British Christian theologian and professor (born 1974)

Andrew Paul Davison (born 24 June 1974) is a British Anglican priest and Christian theologian, who is Regius Professor of Divinity and residentiary canon at Christ Church, Oxford. He was previously Starbridge Professor of Theology and Natural Sciences in the Faculty of Divinity, University of Cambridge, and a Fellow of Corpus Christi College, Cambridge, where he was also Dean of Chapel since 2019.

==Biography==
Davison was educated at Cottingham High School in the East Riding of Yorkshire, Merton College, Oxford (where he studied for an undergraduate degree in chemistry and a DPhil degree in biochemistry) and at Corpus Christi College, Cambridge (where he studied for an undergraduate degree and PhD degree in theology). He trained for ordination at Westcott House.

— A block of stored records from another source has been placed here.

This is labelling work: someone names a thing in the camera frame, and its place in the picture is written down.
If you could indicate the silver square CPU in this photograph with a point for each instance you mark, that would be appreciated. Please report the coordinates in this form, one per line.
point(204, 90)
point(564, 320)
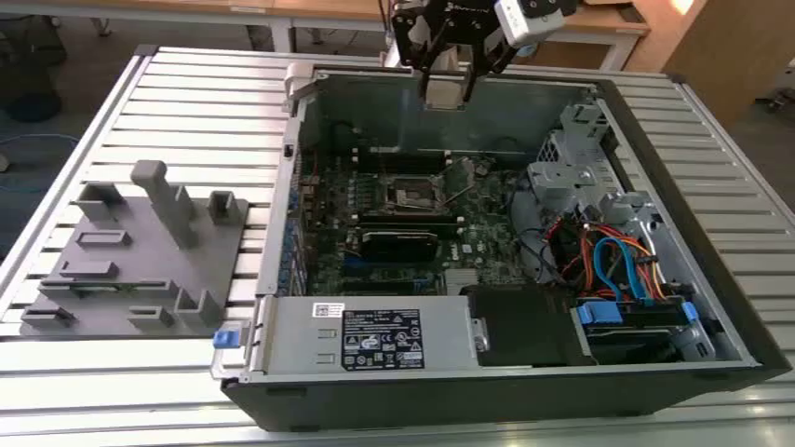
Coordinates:
point(446, 90)

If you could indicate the green RAM stick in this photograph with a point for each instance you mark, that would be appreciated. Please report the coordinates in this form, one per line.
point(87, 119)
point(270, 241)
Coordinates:
point(103, 286)

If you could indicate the black plastic shroud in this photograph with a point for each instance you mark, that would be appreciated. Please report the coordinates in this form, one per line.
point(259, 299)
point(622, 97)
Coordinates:
point(528, 326)

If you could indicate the blue disk carrier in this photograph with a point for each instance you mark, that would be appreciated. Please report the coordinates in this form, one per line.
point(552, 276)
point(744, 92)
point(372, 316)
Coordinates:
point(599, 313)

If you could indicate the wooden desk white frame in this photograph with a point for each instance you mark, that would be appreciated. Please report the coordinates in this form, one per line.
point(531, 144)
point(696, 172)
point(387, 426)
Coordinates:
point(155, 5)
point(608, 25)

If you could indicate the black hard disk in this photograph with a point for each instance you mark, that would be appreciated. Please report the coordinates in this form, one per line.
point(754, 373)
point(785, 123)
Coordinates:
point(627, 347)

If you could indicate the silver finned heatsink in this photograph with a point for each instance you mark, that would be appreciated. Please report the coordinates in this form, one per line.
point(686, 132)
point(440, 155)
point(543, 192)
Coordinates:
point(463, 277)

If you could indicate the wooden cabinet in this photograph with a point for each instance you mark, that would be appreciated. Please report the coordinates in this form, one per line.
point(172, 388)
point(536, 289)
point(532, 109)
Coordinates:
point(732, 46)

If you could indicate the black PC case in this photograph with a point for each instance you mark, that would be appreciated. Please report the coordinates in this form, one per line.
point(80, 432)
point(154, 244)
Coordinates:
point(435, 405)

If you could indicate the black expansion slot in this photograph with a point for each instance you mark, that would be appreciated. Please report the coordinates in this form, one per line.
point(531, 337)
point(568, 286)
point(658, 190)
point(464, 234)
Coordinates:
point(372, 271)
point(372, 286)

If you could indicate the black rating label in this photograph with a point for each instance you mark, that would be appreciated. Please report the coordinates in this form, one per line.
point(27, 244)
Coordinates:
point(382, 340)

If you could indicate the CPU socket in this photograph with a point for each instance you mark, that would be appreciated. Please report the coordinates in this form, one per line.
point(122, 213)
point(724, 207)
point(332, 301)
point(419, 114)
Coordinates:
point(412, 188)

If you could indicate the black bin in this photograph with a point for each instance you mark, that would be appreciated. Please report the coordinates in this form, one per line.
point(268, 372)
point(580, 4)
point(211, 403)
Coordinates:
point(31, 93)

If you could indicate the blue plastic latch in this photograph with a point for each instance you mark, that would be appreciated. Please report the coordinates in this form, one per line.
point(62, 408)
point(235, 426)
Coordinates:
point(224, 340)

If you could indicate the graphics card with fan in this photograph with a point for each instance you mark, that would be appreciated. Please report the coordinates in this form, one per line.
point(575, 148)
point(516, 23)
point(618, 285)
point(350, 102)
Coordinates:
point(398, 247)

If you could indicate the grey parts rack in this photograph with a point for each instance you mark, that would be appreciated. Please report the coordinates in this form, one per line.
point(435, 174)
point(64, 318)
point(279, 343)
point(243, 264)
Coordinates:
point(143, 279)

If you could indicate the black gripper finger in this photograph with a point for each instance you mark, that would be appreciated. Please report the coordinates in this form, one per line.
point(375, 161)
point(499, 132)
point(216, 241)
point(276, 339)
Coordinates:
point(403, 42)
point(474, 70)

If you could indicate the black RAM slot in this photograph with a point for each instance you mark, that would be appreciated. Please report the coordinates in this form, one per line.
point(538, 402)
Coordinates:
point(372, 225)
point(372, 166)
point(372, 219)
point(372, 215)
point(372, 161)
point(372, 152)
point(372, 156)

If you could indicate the silver metal drive cage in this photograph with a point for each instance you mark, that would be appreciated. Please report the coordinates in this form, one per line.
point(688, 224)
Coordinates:
point(559, 174)

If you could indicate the white barcode sticker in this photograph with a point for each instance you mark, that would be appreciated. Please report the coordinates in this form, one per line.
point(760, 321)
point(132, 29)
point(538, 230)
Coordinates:
point(328, 309)

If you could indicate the green motherboard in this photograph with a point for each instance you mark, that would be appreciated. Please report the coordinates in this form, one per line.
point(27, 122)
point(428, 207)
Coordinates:
point(491, 223)

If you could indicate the silver power supply unit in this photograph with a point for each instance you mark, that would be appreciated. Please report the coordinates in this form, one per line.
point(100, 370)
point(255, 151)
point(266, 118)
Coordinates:
point(292, 335)

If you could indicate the grey case latch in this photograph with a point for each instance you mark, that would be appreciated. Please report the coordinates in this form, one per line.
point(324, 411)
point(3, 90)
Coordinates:
point(296, 77)

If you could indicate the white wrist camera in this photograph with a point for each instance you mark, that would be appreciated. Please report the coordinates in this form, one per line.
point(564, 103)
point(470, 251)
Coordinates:
point(528, 28)

Following ordination, Davison served his curacy in Southeast London, in the parish of St Dunstan, Bellingham. His first teaching appointment was at St Stephen’s House, Oxford, as tutor in doctrine. He was concurrently junior chaplain of Merton College. He moved to Cambridge in 2010 to be Tutor in Christian Doctrine at Westcott House. In 2014, he was appointed as the second Starbridge Lecturer in Theology and Natural Sciences in the Faculty of Divinity of the University of Cambridge (subsequently senior lecturer, then associate professor and, from 2023, Starbridge Professor of Theology and Natural Sciences). Alongside his lectureship, he became a Fellow of Corpus Christi College.

He is a Canon Emeritus Philosopher at St Albans Cathedral, having been Honorary Canon Philosopher (2015–21), and a founding member of the Leverhulme Centre for Life in the Universe. He has twice been a member of the Anglican–Catholic dialogue for England and Wales, and participated in the Church of England's commission on marriage and sexuality. For the academic years 2022–2024, he was the Distinguished Visiting Fellow in Science and Theology at the Center of Theological Inquiry, Princeton, New Jersey.

Davison was in September 2024 appointed Regius Professor of Divinity in the University of Oxford, together with the dignity of Canon of the Cathedral Church of Christ in Oxford.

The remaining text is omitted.